[Work instruction]:
Go through the material that comes after this and count the lines containing "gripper"; report only the count.

[Given material]:
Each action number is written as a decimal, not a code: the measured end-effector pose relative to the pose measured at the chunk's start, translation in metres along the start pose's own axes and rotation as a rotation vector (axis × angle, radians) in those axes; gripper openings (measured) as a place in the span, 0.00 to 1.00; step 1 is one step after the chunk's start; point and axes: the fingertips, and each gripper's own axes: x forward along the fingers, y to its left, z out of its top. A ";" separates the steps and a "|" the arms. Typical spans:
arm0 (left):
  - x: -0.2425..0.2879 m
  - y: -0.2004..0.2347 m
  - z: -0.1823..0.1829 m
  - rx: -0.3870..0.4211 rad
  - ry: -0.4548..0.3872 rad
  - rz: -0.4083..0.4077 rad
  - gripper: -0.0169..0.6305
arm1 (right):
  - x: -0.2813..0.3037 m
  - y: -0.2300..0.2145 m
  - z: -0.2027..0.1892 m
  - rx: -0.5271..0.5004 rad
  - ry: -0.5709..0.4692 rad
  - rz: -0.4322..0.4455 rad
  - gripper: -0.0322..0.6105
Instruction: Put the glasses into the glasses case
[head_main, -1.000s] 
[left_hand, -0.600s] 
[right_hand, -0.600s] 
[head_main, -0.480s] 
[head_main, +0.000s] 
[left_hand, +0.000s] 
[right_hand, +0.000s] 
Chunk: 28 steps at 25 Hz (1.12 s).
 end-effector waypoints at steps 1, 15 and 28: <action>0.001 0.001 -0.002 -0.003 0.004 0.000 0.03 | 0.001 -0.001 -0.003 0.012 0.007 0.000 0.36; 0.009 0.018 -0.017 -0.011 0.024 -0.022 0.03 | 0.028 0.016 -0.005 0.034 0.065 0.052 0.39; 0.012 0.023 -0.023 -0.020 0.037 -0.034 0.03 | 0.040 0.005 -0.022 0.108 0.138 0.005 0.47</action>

[Solution to the exercise]:
3